- Church: Anglican Church of Australia
- Diocese: Brisbane
- Installed: 16 December 2023
- Other post: Metropolitan of Queensland (ex officio)
- Previous posts: Assistant Bishop for the Northern Region, Diocese of Brisbane (2017–2023); Dean of Darwin (2007–2013)

Orders
- Ordination: 1997 (as deacon) 1998 (as priest)
- Consecration: 24 February 2017 by Phillip Aspinall

Personal details
- Denomination: Anglican
- Spouse: Josie
- Children: 3

= Jeremy Greaves =

Australian bishop

Jeremy Greaves is an Australian bishop in the Anglican Church of Australia. He was an assistant bishop of Brisbane (Northern Region) from 2017 until 16 December 2023 when he was installed as Archbishop of Brisbane, succeeding Phillip Aspinall.

==Early life and ordained ministry==
Greaves comes from a family of clergymen. One of his great-grandfathers, Arthur Nutter Thomas, was Bishop of Adelaide from 1906 to 1940, and one of his grandfathers, Walter Baddeley, was Bishop of Melanesia, based in the Solomon Islands, during World War II.

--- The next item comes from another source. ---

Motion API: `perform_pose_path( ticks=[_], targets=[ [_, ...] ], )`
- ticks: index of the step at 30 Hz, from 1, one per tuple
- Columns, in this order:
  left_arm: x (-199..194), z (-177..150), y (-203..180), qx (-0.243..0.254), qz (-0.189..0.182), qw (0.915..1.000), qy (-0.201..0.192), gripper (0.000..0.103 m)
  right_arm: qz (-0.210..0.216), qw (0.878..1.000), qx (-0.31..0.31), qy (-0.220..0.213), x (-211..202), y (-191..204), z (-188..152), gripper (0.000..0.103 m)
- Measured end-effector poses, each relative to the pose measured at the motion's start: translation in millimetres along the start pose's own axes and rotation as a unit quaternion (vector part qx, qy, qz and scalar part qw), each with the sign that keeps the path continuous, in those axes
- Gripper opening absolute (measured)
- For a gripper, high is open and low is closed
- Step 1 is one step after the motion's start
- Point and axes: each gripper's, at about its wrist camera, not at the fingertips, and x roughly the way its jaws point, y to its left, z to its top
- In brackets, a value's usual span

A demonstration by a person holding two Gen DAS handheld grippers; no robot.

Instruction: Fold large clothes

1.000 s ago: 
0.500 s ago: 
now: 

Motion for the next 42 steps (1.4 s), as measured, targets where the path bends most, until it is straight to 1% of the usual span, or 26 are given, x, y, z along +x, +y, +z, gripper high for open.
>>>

Greaves was born in the UK and came to Australia with his parents as a two year old. He grew up in a family that attended an Anglican church in Adelaide, but he left the church in his teens, considering he "was bored and unsure that [he] believed much beyond the idea that [he] was loved and loveable". He later returned to the church, knowing he would feel welcomed again.

Greaves was ordained deacon in 1997 and priest in 1998. Following his ordination he served in a number of roles including in Ceduna in South Australia and Katherine in the Northern Territory, as Dean of Christ Church Cathedral, Darwin from 2007 to 2013, and immediately prior to his appointment as Bishop for the Northern Region in the Diocese of Brisbane, as rector of St Mark's Anglican Church in Buderim and Archdeacon of the Sunshine Coast.

==Episcopal ministry==

In November 2016, Greaves was appointed as Bishop for the Northern Region in the Diocese of Brisbane and was consecrated as bishop and installed in this ministry on 24 February 2017.

On 1 September 2023, Greaves was elected as the tenth Archbishop of Brisbane and was installed in the position on 16 December 2023. On his appointment, Greaves said that he was looking forward to serving with the diocesan community as it discerned where the Spirit was leading it, and advocating in important justice spaces.

==Views==

Greaves has described himself as a "progressive" Christian who "live[s] on the edge of the church". In 2010, he told ABC Radio National that he would be "happy to abandon" the Apostles' Creed. In 2013, while a priest, Greaves expressed that Christians were ready to embrace same-sex marriage, and found it curious he could bless pets but not same-sex couples.

==Personal life==

Greaves is married to Josie and has three children.